Exercise brief
Locate the string "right" throughout the material and copy every line in which it occurs.

Material provided
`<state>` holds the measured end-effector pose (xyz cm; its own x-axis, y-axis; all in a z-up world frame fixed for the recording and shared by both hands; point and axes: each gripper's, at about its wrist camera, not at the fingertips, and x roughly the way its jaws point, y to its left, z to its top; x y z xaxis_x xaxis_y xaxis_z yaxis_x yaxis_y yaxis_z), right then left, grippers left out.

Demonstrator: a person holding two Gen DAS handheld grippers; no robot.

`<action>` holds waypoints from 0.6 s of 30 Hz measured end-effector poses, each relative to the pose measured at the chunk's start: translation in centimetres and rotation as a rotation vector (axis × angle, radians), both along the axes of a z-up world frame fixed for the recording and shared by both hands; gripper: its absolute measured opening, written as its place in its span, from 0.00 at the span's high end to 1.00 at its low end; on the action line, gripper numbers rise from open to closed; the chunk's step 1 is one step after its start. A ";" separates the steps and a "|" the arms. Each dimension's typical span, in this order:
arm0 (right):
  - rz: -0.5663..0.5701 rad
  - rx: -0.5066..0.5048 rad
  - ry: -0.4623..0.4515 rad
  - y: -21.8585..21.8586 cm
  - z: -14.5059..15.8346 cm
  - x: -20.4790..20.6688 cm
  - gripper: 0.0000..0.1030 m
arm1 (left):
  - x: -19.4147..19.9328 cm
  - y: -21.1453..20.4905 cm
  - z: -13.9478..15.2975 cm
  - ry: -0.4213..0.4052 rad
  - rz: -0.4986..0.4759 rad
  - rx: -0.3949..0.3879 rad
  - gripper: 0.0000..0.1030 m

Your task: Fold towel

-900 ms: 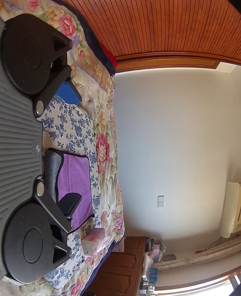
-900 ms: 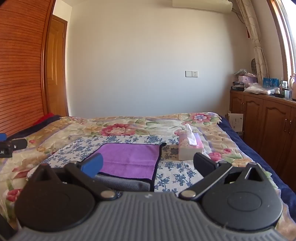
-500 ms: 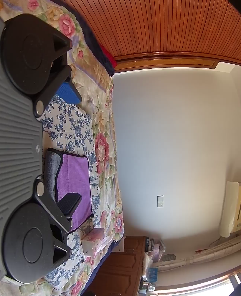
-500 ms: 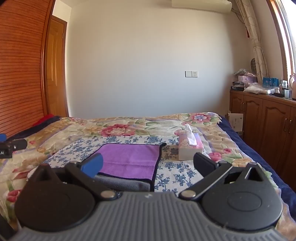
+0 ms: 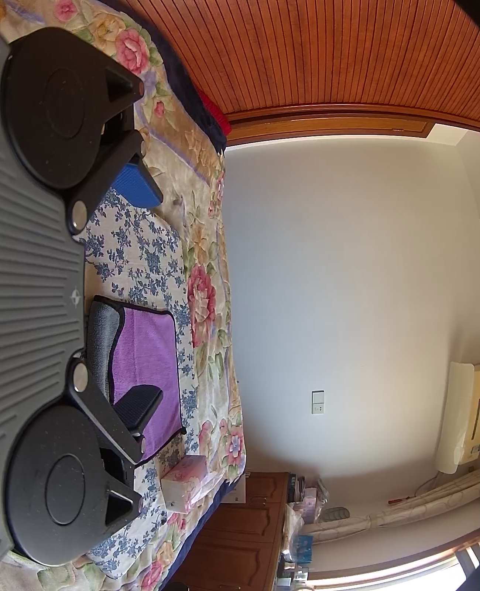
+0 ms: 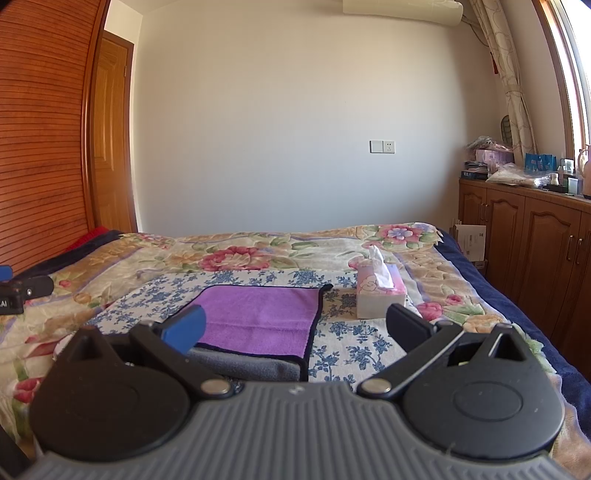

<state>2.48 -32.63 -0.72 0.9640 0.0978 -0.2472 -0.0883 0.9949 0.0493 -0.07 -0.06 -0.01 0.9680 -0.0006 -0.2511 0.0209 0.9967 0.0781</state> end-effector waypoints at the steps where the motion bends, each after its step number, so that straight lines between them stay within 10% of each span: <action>1: 0.000 0.000 0.000 0.0 0.0 0.0 0.00 | 0.0 0.0 0.0 0.000 0.000 0.000 0.00; 18: 0.000 0.001 0.001 0.1 0.0 0.0 0.00 | 0.0 0.0 0.0 -0.002 -0.001 0.001 0.00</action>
<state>2.49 -32.53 -0.74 0.9639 0.0980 -0.2477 -0.0883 0.9948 0.0503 -0.09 -0.07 -0.01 0.9686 -0.0009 -0.2488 0.0212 0.9966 0.0791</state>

Solution
`<state>` holds the measured end-effector pose (xyz cm; its own x-axis, y-axis; all in a z-up world frame fixed for the recording and shared by both hands; point and axes: each gripper's, at about its wrist camera, not at the fingertips, and x roughly the way its jaws point, y to its left, z to its top; x y z xaxis_x xaxis_y xaxis_z yaxis_x yaxis_y yaxis_z), right then left, grippers left out.
arm0 (right):

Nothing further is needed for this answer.